── Supplied data
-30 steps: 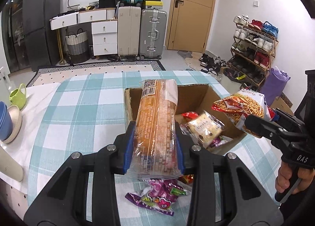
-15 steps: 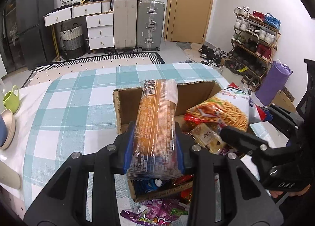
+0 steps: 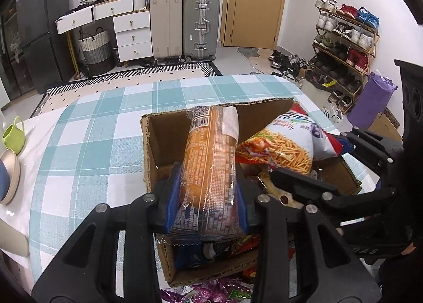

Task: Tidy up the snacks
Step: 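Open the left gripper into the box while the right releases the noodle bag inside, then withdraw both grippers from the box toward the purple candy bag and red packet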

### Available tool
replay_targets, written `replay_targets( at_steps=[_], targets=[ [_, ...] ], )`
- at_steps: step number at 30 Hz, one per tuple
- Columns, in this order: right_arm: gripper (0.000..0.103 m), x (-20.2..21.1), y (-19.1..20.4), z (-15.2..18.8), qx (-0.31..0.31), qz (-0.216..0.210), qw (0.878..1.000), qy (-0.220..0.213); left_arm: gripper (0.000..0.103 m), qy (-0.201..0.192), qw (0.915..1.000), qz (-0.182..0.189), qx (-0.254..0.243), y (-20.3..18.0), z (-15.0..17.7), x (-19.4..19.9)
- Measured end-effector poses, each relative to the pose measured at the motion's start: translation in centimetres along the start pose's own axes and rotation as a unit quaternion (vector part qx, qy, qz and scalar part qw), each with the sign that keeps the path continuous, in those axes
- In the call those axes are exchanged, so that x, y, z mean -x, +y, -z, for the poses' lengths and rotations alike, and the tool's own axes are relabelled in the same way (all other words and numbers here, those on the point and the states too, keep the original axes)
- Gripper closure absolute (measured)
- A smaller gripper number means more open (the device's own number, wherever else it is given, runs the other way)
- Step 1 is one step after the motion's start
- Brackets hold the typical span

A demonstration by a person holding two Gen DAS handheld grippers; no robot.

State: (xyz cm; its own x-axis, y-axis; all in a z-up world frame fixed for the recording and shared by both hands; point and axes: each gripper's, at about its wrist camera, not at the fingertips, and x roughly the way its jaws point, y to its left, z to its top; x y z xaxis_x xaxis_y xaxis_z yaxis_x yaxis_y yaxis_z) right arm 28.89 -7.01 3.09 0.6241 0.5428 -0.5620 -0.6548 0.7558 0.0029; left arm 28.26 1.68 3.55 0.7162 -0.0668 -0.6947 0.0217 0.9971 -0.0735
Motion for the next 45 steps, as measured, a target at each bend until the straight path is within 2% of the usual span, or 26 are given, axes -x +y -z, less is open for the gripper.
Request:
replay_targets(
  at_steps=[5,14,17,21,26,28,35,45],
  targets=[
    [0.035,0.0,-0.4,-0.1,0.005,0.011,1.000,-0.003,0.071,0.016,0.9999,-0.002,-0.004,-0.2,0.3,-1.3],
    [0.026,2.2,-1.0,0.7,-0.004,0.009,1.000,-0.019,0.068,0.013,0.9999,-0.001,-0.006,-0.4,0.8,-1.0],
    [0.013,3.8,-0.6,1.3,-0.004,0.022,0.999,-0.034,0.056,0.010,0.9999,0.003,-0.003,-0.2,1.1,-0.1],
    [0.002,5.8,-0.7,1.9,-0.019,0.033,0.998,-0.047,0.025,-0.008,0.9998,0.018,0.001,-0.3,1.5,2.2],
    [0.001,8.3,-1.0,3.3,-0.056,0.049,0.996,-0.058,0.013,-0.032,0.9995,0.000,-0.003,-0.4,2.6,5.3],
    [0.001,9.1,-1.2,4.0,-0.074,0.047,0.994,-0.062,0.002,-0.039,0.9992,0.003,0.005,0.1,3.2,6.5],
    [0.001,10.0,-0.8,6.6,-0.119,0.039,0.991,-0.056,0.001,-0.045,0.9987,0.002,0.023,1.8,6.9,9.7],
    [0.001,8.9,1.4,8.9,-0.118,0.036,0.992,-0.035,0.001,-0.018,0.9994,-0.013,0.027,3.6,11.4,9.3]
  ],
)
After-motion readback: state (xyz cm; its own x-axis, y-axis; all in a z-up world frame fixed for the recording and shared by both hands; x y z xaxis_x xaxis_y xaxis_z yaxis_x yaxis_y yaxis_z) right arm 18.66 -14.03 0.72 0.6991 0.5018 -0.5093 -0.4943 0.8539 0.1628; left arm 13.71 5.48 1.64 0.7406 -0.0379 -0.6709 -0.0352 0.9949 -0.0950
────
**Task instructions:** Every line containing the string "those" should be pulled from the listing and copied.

**Output for this task:**
- Measured end-effector poses, each relative to the pose measured at the motion's start: translation in centimetres along the start pose's own axes and rotation as a unit quaternion (vector part qx, qy, qz and scalar part qw), each with the sign that keeps the path continuous, in those axes
- In the call those axes are exchanged, so that x, y, z mean -x, +y, -z, for the poses' lengths and rotations alike, and the tool's own axes are relabelled in the same way (all other words and numbers here, those on the point and the states too, keep the original axes)

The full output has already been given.